What happened next was a classic case of the veneration-without-understanding flaw. On the campaign trail in January 2016, Mr. Duterte impressed voters: “Kill me if I fail to resolve crime and corruption in the first six months.” But what qualification was there to back up the Duterte boast?
From 2010 to 2015, the Philippine National Police announced that Davao City had the highest murder rate in the entire country. It was also second in rape cases. Palpably absent in fact were the essentials: an objective analysis of the drug problem, its social roots from poverty and government corruption, where it was coming from and by whom.
The imagined image was such a big deal. On ground level, it was nowhere near the truth about Mr. Duterte and his family. Anyone who punctures the bloated image of the Dutertes, as Davao City’s numbed silence attests, must offer one’s self as a martyr for character assassination and possibly of targeted assassination. Antonio Trillanes IV’s valiant exposé of the Duterte bank accounts remains an unequaled model of bravado none from Davao City has ever had the balls to do, riling Mr. Duterte no end.
Confessed Davao Death Squad handler Arturo Lascañas who is now into hiding, said drug lords enjoyed protection in Davao City. “Peter Lim was always there before… It’s like they go to Davao to lie low,” he said at the time of his interview with Inquirer in March 2017. In a sworn testimony that same month at the Senate, Lascañas testified that Paolo Duterte protected a drug lord named Charlie Tan.
Today, Mr. Duterte himself is the first-person corroborator of the failure. “That self-imposed time of three-to-six months, well, I did not realize how severe and how serious the problem of drug menace in this Republic (was) until I became President,” he said in September 2016.
In August 2017 in Ozamiz City, he announced: “I was really wrong.” In June 2019 he declared: “Drugs, I cannot control, son of a b____, even if I ordered the deaths of these idiots.” And then the final nail on the coffin from the PNP: “The drug situation has worsened,” said spokesperson Col. Bernard Banac. At the time Mr. Duterte admitted failure, his unprecedented intelligence fund not subject to audit was P2.5 billion.
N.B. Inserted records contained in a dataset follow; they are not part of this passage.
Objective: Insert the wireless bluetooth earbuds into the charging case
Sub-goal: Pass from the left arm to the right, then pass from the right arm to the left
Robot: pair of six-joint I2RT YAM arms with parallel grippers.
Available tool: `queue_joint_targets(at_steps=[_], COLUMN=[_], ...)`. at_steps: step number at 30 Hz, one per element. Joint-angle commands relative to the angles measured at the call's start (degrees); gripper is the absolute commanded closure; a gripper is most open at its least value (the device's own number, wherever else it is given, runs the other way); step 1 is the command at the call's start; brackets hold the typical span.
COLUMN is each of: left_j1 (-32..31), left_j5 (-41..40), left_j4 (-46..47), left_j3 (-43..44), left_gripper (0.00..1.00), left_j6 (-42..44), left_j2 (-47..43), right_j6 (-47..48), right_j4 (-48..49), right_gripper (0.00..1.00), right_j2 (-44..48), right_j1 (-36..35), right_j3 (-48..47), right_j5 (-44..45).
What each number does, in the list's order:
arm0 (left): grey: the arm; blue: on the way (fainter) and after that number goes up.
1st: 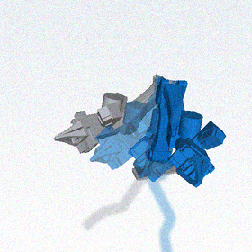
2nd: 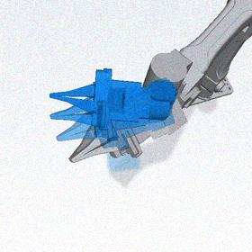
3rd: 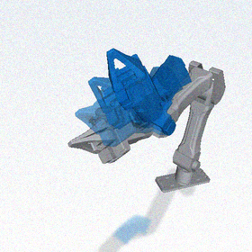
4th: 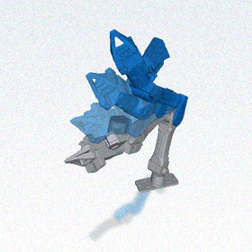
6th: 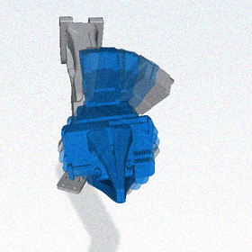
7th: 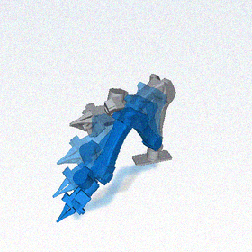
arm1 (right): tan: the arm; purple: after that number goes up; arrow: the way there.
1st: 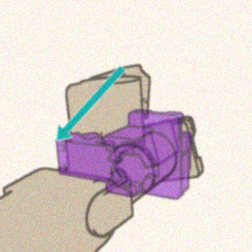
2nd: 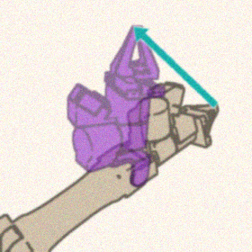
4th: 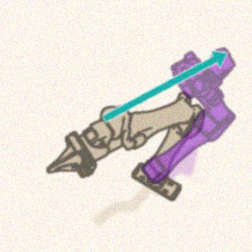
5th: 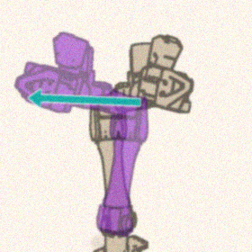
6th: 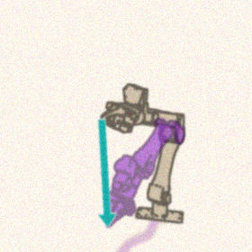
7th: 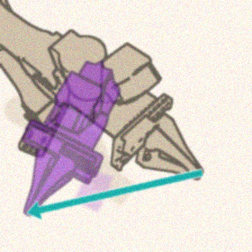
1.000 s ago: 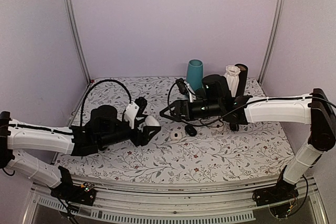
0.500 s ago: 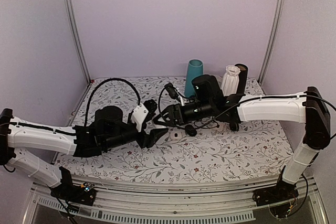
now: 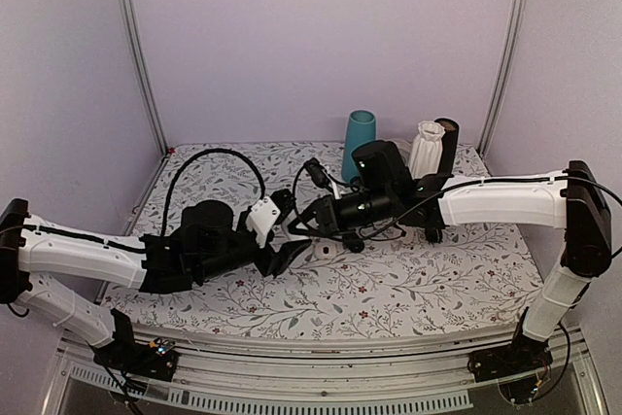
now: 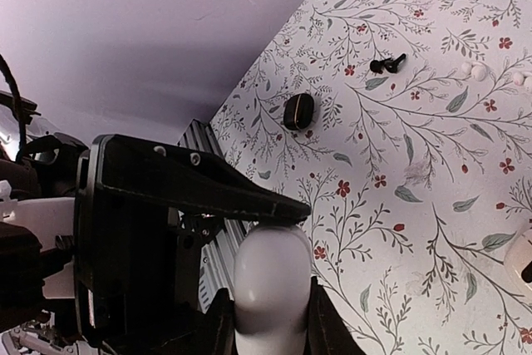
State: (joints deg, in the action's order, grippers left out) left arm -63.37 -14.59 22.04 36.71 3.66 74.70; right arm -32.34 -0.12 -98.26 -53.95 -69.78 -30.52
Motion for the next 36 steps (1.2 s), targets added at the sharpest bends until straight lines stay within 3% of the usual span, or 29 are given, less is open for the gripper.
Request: queue_joint_targets(at_steps=[1,6,19,24,36], left_j1=[-0.30,-0.04,7.10,11.93,19.12], left_j5=[0.01,1.92,19.03,27.69,44.87], left_j4=[1.26,2.63,5.03,8.70,19.99], left_j3=[0.37,-1.01,-7.31,-9.92,-10.43], left_gripper=[0.21,0.08,0.08,0.11,0.30], left_j6=[-1.22,-1.93,-11.67,-17.64,-31.22], left_j2=[-0.22,-1.92,-9.37,-11.74,-11.41], right_j6=[2.85,3.78,10.60,12.91,17.70], right_j4=[0.12,-0.01,-0.07,1.47,3.44], right_gripper=[0.96,0.96,0.96,0.96,0.96], right_j2=[0.57,1.11,4.60,5.82,7.85], right_j1=[-0.23,-0.15,0.13,0.12,0.02], right_j3=[-1.96,-2.34,-2.84,-2.32,-1.42], right_j5=[-0.54,1.41,3.98,1.88,-4.09])
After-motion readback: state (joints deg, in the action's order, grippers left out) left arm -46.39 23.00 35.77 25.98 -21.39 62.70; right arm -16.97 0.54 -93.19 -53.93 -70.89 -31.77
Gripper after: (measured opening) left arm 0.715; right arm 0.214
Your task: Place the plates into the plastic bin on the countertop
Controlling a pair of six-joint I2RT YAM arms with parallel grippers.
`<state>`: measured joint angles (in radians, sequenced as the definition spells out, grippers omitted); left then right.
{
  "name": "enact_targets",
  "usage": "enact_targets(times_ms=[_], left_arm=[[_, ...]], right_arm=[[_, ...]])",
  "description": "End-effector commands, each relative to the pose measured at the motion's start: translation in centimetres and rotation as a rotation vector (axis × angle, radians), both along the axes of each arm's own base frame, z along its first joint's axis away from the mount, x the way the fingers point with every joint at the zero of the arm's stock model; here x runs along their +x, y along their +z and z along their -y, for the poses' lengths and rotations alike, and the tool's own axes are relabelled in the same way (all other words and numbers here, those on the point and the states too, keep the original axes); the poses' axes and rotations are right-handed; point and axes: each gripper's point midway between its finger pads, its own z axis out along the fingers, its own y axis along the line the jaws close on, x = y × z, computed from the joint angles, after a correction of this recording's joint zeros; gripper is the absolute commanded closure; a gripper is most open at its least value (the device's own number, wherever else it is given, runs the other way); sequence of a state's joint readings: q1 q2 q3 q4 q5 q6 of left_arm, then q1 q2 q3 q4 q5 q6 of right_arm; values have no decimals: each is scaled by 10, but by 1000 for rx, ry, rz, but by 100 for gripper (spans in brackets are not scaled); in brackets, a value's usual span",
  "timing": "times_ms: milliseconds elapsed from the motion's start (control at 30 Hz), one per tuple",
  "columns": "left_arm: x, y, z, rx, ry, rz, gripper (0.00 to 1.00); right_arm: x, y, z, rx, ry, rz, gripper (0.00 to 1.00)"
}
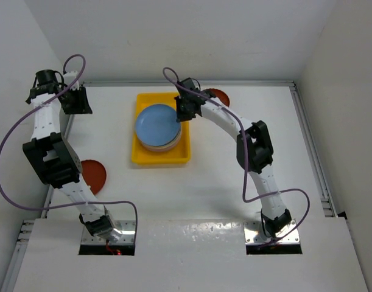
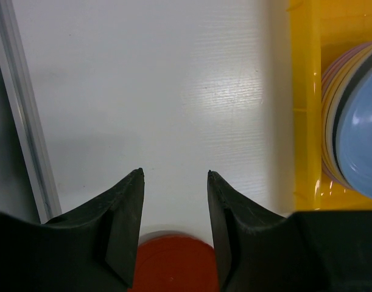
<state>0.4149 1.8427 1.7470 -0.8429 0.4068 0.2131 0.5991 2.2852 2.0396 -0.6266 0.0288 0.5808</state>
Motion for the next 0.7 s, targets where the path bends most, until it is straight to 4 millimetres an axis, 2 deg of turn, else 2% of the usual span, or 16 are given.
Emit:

Now in the nadir of his great flop, only a radical template can work: stop the killings; the mandate is not to kill but
arrest, prosecute, jail the source of the scourge. Then blitzkrieg boldness: arrest big-time drug lords no matter their Chinese link — fearless of China’s protestations; free Leila de Lima because the false testimonies fabricated against her were done in exchange for VIP treatment of Bilibid drug lords; unmask Custom’s P6.5-billion shabu mess; immediately arrest and charge Oscar Albayalde; probe the Bato dela Rosa-Albayalde link; indict all “ninja cops.” Then the vital cataclysmics: arrest Peter Lim and disclose the truth of what Lascañas revealed on Paolo Duterte. If proven true that the son is in the drug matrix, jail him. And who is “Tita Nani”?
His niece Nuelle Duterte, daughter of his younger brother, opines a rather unfamilial view: “He is not a problem-solver. He is a fixer, someone who uses shortcuts to get things done in a sloppy manner. Nothing is solved, just temporarily abated.”
Mr. Duterte has no drug and corruption war. His brand is fake war.